- _Problem details_
Output all entries exactly; images excluded.

[Records from a dataset]
━━━━━━━━

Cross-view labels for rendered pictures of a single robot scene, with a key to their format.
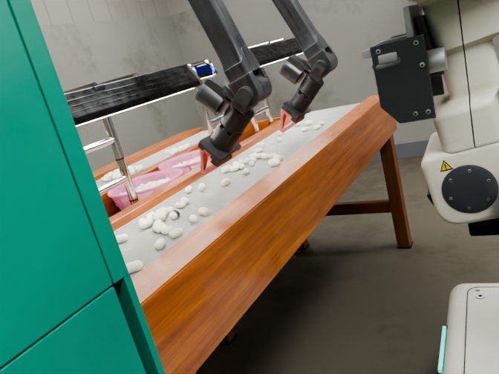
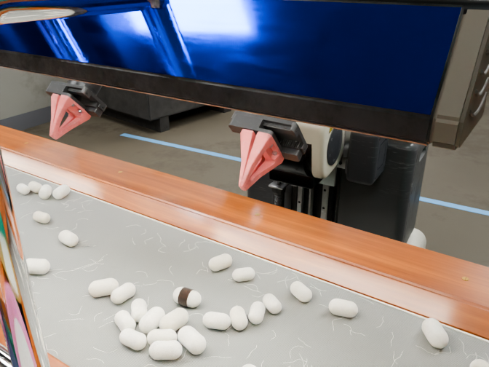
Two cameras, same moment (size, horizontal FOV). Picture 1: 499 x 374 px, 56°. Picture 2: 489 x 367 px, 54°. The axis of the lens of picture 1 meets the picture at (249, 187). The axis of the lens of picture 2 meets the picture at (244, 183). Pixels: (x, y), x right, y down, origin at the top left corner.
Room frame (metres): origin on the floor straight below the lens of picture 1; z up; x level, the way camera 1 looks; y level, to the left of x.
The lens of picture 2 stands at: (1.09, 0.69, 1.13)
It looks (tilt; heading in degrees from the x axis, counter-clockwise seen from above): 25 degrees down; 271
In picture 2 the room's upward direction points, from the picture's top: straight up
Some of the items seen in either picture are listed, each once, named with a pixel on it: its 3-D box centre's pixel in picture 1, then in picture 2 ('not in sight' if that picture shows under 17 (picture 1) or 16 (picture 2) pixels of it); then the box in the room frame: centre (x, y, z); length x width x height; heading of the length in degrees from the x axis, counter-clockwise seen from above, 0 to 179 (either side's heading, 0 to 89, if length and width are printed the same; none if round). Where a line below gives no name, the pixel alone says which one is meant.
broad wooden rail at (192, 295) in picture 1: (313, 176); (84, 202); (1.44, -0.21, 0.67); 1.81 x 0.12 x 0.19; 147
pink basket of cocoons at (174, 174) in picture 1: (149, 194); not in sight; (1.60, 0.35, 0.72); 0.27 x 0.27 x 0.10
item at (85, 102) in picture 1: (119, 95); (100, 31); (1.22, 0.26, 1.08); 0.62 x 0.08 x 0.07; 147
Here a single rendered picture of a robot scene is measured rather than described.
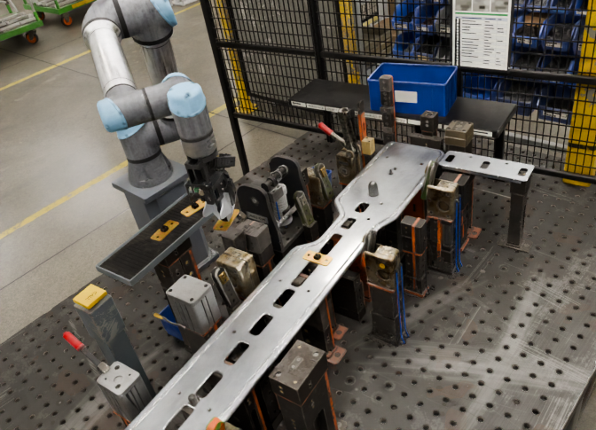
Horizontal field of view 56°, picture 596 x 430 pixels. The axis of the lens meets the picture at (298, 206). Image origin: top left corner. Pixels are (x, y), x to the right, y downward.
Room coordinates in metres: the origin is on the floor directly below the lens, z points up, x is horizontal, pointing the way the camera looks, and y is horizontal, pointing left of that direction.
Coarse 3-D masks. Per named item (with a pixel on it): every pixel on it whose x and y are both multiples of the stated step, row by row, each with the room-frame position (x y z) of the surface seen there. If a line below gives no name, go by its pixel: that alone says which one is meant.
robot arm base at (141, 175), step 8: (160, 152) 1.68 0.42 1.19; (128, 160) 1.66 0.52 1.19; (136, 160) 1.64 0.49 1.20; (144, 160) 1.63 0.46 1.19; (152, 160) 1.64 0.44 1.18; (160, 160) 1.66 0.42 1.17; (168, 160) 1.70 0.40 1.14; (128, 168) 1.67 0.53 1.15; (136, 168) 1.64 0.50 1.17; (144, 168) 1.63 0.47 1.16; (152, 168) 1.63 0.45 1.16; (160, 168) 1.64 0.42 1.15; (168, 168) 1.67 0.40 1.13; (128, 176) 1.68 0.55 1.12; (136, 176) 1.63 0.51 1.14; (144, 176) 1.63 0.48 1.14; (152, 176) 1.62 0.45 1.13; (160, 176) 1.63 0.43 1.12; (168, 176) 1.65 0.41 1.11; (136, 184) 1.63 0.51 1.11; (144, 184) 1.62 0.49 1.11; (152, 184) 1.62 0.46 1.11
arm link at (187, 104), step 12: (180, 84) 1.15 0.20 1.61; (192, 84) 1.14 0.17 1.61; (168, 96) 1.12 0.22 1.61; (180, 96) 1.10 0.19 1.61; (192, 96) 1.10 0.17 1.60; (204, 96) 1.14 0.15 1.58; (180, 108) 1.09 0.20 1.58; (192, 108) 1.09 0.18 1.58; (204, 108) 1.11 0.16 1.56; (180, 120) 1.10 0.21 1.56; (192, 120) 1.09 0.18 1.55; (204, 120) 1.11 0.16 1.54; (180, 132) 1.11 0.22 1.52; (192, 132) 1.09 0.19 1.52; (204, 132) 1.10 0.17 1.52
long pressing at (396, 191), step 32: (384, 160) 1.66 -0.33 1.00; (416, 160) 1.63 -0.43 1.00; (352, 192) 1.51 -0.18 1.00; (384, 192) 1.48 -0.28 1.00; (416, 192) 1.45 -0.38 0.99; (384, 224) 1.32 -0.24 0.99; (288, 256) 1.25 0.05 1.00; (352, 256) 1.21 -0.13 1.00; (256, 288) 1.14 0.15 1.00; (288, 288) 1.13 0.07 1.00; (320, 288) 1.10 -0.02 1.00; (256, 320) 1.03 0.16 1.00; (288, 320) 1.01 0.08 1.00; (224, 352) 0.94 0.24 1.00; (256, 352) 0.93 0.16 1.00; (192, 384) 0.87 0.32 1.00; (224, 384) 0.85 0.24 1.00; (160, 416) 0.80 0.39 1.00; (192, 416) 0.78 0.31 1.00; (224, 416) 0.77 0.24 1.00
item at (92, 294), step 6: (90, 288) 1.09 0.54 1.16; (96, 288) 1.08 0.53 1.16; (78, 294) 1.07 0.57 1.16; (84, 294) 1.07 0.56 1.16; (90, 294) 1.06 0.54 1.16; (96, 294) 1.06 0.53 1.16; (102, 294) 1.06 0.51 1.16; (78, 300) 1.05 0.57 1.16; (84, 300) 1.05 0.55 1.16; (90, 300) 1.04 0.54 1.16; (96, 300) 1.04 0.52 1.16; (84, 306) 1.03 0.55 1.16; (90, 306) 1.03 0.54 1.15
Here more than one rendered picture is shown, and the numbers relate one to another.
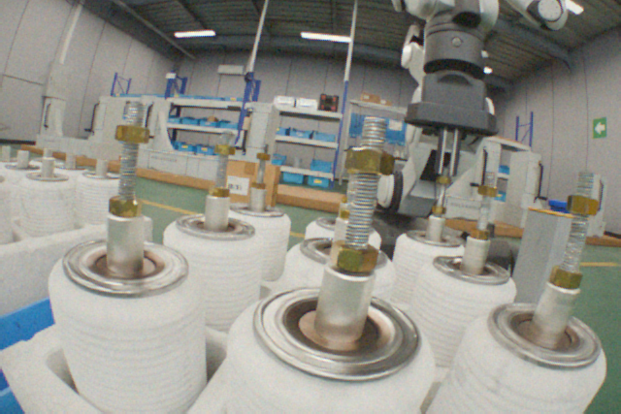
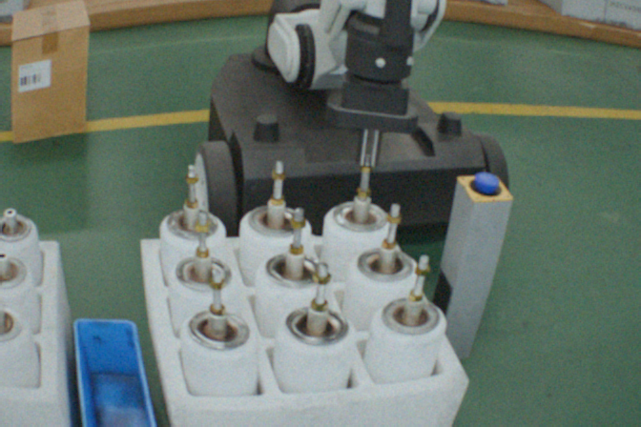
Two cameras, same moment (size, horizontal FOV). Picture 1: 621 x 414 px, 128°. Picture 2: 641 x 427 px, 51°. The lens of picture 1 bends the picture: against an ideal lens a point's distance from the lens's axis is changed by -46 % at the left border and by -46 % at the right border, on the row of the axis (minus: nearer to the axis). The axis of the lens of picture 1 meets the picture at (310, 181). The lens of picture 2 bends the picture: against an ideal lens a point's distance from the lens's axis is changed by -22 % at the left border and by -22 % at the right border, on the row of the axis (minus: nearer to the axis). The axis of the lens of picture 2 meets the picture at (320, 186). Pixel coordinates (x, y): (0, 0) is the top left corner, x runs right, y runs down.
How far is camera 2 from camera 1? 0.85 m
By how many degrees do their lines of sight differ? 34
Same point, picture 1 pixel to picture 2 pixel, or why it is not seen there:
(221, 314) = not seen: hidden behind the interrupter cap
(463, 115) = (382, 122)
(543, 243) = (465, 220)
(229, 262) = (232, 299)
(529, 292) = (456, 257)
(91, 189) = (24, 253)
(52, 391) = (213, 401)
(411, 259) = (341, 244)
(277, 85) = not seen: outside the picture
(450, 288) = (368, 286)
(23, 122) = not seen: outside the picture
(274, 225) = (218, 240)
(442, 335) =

━━━━━━━━

- _Answer box_
Cross-view labels for rendered pictures of a single robot scene, with a key to their format.
Two cameras, same moment (size, horizontal FOV). Picture 1: 499 x 374 px, 56°. Picture 2: 489 x 367 px, 54°. The axis of the lens of picture 1 meets the picture at (249, 187). The axis of the lens of picture 2 meets the picture at (244, 183). Pixels: (x, y), x right, y down, origin at the top left corner.
Room frame (metres): origin on the floor straight below the lens of picture 1; z up; x level, the way camera 1 looks; y level, to the left of x.
The lens of picture 2 stands at: (1.09, 0.69, 1.13)
It looks (tilt; heading in degrees from the x axis, counter-clockwise seen from above): 25 degrees down; 271
In picture 2 the room's upward direction points, from the picture's top: straight up
Some of the items seen in either picture are listed, each once, named with a pixel on it: its 3-D box centre's pixel in picture 1, then in picture 2 ('not in sight' if that picture shows under 17 (picture 1) or 16 (picture 2) pixels of it); then the box in the room frame: centre (x, y, z); length x width x height; heading of the length in degrees from the x axis, counter-clockwise seen from above, 0 to 179 (either side's heading, 0 to 89, if length and width are printed the same; none if round). Where a line below gives no name, the pixel alone says which one is meant.
broad wooden rail at (192, 295) in picture 1: (313, 176); (84, 202); (1.44, -0.21, 0.67); 1.81 x 0.12 x 0.19; 147
pink basket of cocoons at (174, 174) in picture 1: (149, 194); not in sight; (1.60, 0.35, 0.72); 0.27 x 0.27 x 0.10
item at (85, 102) in picture 1: (119, 95); (100, 31); (1.22, 0.26, 1.08); 0.62 x 0.08 x 0.07; 147
Here a single rendered picture of a robot scene is measured rather than described.
Horizontal field of view 56°, picture 596 x 430 pixels. The axis of the lens meets the picture at (298, 206). Image origin: top left corner. Pixels are (x, y), x to the right, y downward.
Room coordinates in metres: the origin is on the floor directly below the lens, z points up, x is horizontal, pointing the way the camera looks, and y is horizontal, pointing left of that direction.
Coarse 3-D masks. Per named item (with a pixel on it): every pixel on it whose x and y are both multiples of the stated step, row by row, each with the room-frame position (x y z) of the surface seen there. If a line below gives no name, go by its pixel: that alone says which one is meant.
robot arm base at (141, 175), step 8: (160, 152) 1.68 0.42 1.19; (128, 160) 1.66 0.52 1.19; (136, 160) 1.64 0.49 1.20; (144, 160) 1.63 0.46 1.19; (152, 160) 1.64 0.44 1.18; (160, 160) 1.66 0.42 1.17; (168, 160) 1.70 0.40 1.14; (128, 168) 1.67 0.53 1.15; (136, 168) 1.64 0.50 1.17; (144, 168) 1.63 0.47 1.16; (152, 168) 1.63 0.45 1.16; (160, 168) 1.64 0.42 1.15; (168, 168) 1.67 0.40 1.13; (128, 176) 1.68 0.55 1.12; (136, 176) 1.63 0.51 1.14; (144, 176) 1.63 0.48 1.14; (152, 176) 1.62 0.45 1.13; (160, 176) 1.63 0.43 1.12; (168, 176) 1.65 0.41 1.11; (136, 184) 1.63 0.51 1.11; (144, 184) 1.62 0.49 1.11; (152, 184) 1.62 0.46 1.11
arm link at (187, 104), step 12: (180, 84) 1.15 0.20 1.61; (192, 84) 1.14 0.17 1.61; (168, 96) 1.12 0.22 1.61; (180, 96) 1.10 0.19 1.61; (192, 96) 1.10 0.17 1.60; (204, 96) 1.14 0.15 1.58; (180, 108) 1.09 0.20 1.58; (192, 108) 1.09 0.18 1.58; (204, 108) 1.11 0.16 1.56; (180, 120) 1.10 0.21 1.56; (192, 120) 1.09 0.18 1.55; (204, 120) 1.11 0.16 1.54; (180, 132) 1.11 0.22 1.52; (192, 132) 1.09 0.19 1.52; (204, 132) 1.10 0.17 1.52
long pressing at (396, 191), step 32: (384, 160) 1.66 -0.33 1.00; (416, 160) 1.63 -0.43 1.00; (352, 192) 1.51 -0.18 1.00; (384, 192) 1.48 -0.28 1.00; (416, 192) 1.45 -0.38 0.99; (384, 224) 1.32 -0.24 0.99; (288, 256) 1.25 0.05 1.00; (352, 256) 1.21 -0.13 1.00; (256, 288) 1.14 0.15 1.00; (288, 288) 1.13 0.07 1.00; (320, 288) 1.10 -0.02 1.00; (256, 320) 1.03 0.16 1.00; (288, 320) 1.01 0.08 1.00; (224, 352) 0.94 0.24 1.00; (256, 352) 0.93 0.16 1.00; (192, 384) 0.87 0.32 1.00; (224, 384) 0.85 0.24 1.00; (160, 416) 0.80 0.39 1.00; (192, 416) 0.78 0.31 1.00; (224, 416) 0.77 0.24 1.00
item at (92, 294), step 6: (90, 288) 1.09 0.54 1.16; (96, 288) 1.08 0.53 1.16; (78, 294) 1.07 0.57 1.16; (84, 294) 1.07 0.56 1.16; (90, 294) 1.06 0.54 1.16; (96, 294) 1.06 0.53 1.16; (102, 294) 1.06 0.51 1.16; (78, 300) 1.05 0.57 1.16; (84, 300) 1.05 0.55 1.16; (90, 300) 1.04 0.54 1.16; (96, 300) 1.04 0.52 1.16; (84, 306) 1.03 0.55 1.16; (90, 306) 1.03 0.54 1.15
Here more than one rendered picture is shown, and the numbers relate one to another.
Two cameras, same moment (size, horizontal FOV). Picture 1: 621 x 414 px, 128°. Picture 2: 641 x 427 px, 51°. The lens of picture 1 bends the picture: against an ideal lens a point's distance from the lens's axis is changed by -46 % at the left border and by -46 % at the right border, on the row of the axis (minus: nearer to the axis). The axis of the lens of picture 1 meets the picture at (310, 181). The lens of picture 2 bends the picture: against an ideal lens a point's distance from the lens's axis is changed by -22 % at the left border and by -22 % at the right border, on the row of the axis (minus: nearer to the axis). The axis of the lens of picture 2 meets the picture at (320, 186). Pixel coordinates (x, y): (0, 0) is the top left corner, x runs right, y runs down.
How far is camera 2 from camera 1? 0.85 m
By how many degrees do their lines of sight differ? 34
Same point, picture 1 pixel to picture 2 pixel, or why it is not seen there:
(221, 314) = not seen: hidden behind the interrupter cap
(463, 115) = (382, 122)
(543, 243) = (465, 220)
(229, 262) = (232, 299)
(529, 292) = (456, 257)
(91, 189) = (24, 253)
(52, 391) = (213, 401)
(411, 259) = (341, 244)
(277, 85) = not seen: outside the picture
(450, 288) = (368, 286)
(23, 122) = not seen: outside the picture
(274, 225) = (218, 240)
(442, 335) =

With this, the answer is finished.